Sosyal medyada ‘aktroller’ ismiyle bilinen bir gruptan bahseden Dumanlı, “Ne olduğu belirsiz, cesaretlerini kimden aldıklarını anlayamadığım ve bir büyük yobazlaşmanın öncüsü olarak gördüğüm… Bir yozlaşmadan bahsediliyor ama daha tehlikelisi yobazlaşmadan söz etmek mümkün. Neredeyse eli kalemli adamlar eli bıçaklı IŞİD militanları gibi konuşuyor. Kanun, anayasa, yasa bunların hepsi askıya alınmış durumda. İş adamları, sivil toplum örgütleri, partiler baskı altında.” dedi.
‘BASIN ÖZGÜRLÜĞÜ İÇİN DAYANIŞMAYA İHTİYAÇ VAR’
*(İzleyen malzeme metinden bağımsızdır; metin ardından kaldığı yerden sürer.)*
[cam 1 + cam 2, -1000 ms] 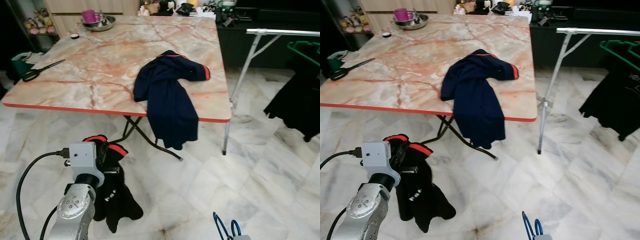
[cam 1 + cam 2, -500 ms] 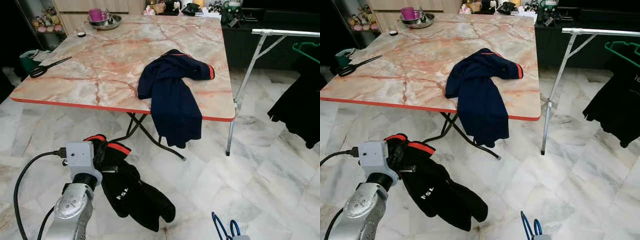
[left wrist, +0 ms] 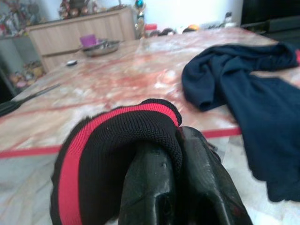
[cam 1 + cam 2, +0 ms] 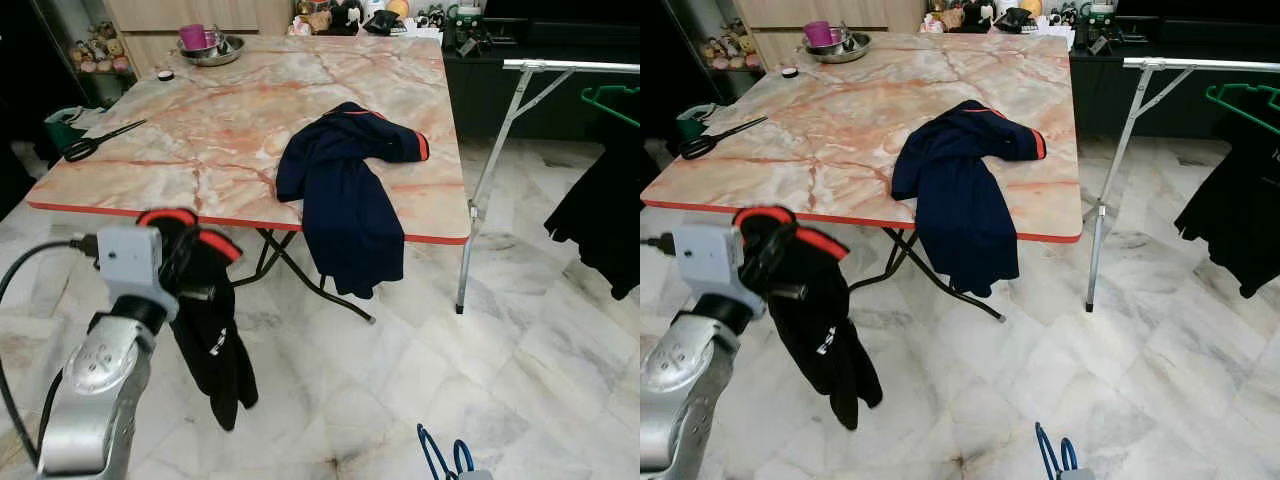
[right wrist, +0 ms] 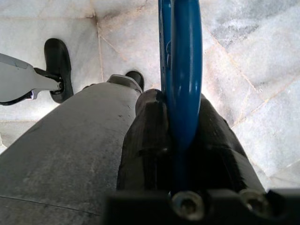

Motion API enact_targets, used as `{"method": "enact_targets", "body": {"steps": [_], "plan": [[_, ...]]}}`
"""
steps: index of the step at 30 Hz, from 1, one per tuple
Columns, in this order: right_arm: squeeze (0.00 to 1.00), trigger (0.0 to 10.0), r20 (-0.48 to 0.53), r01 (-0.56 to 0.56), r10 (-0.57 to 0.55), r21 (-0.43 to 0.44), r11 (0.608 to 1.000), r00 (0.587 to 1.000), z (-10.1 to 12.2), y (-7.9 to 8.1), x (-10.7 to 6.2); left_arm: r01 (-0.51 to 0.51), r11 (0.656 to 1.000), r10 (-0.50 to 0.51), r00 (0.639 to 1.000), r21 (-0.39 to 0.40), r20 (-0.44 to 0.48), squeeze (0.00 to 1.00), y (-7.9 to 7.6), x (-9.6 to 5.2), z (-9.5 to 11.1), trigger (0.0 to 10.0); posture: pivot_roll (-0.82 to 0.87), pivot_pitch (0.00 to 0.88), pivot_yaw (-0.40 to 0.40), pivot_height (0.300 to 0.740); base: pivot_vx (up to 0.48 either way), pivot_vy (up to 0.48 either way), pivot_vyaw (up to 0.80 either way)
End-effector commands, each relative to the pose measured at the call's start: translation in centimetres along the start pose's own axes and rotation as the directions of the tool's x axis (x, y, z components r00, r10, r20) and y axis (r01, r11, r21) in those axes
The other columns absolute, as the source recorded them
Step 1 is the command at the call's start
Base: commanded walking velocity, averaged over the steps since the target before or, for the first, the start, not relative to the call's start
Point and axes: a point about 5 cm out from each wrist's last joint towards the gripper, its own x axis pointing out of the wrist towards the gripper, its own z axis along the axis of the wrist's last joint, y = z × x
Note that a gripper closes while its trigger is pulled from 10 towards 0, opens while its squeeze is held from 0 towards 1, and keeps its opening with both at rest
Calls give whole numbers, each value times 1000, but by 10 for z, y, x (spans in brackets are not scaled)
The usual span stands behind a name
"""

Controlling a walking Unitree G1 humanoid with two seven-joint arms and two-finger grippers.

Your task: Hang hanger

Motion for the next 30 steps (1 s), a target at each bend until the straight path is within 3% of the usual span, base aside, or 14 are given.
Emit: {"method": "enact_targets", "body": {"steps": [1,8,15,22,30], "plan": [[0,10000,-25,-2,2,8,1000,1000,-9,2,-1,-4,1000,3,1000,11,26,0,6,-2,8,10000,36,112,54,740,364,0,0],[0,10000,-20,-5,5,2,1000,1000,-8,4,-1,1,1000,0,999,-8,40,0,3,2,10,10000,35,97,56,740,438,0,0],[0,10000,-5,-2,2,11,1000,1000,-3,4,0,4,1000,-2,998,-17,60,0,0,14,15,10000,40,140,50,740,480,0,0],[0,10000,-3,26,-26,67,997,1000,-1,1,0,12,1000,-11,997,-14,76,0,-1,18,20,10000,46,162,47,740,480,0,0],[0,10000,6,22,-22,55,998,1000,2,1,1,50,998,-53,991,27,126,0,0,32,35,10000,43,171,45,740,480,0,-453]]}}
Basın özgürlüğü mesafe almak istiyorsa, en azından asgari düzeyde bir dayanışmaya ihtiyaç olduğunu ifade eden Dumanlı, “Mesela dün akşamki Cumhuriyet gazetesine yapılan baskın. O dergi basılırdı basılmazdı bunun tartışması, etik tartışması, medya ilkeleri, basın ilkeleri tartışması ayrı bir konu ama en basitinden şuna karşı çıkmamız lazım; buna karşı çıkmayanlar gazeteciliği bırakmalı, tekstil işine ya da başka bir işe girmeli. Bir gazete yayınlanmadan yapılan polis kuşatması ancak ve ancak olsa olsa ya darbe dönemlerinde olabilir, yahut da cuntayla yönetilen bir ülkede olabilir. Daha gazete çıkmamış. Anne karnında ultrasonla zor görünen bebeğe müdahale etmeye kimin hakkı vardır? Bugün bir karikatür dergisinin seçkisiyle bunu yapan insanlar, başka bir gün başka bir şey, başka bir gün başka bir şey… Yani daha gazeteler yayınlanmadan matbaanın önünü polisler mi kuşatacak? Buna neden sesimiz çıkarmıyoruz? Herkesin bir bagajı var. Zaman gazetesinde çalışan insanın da bir bagajı var, Cumhuriyet’te çalışanın da bir bagajı var. Arşiv zamanı geçti kardeşim. Basın gemisi batıyor. Battığı zaman da sağcısı, solcusu, muhafazakarı olmayacak. Mutlak bir itaat, el öpme, etek öpme, ayakaltı öpme. Arzu edilen şey bu.” şeklinde konuştu.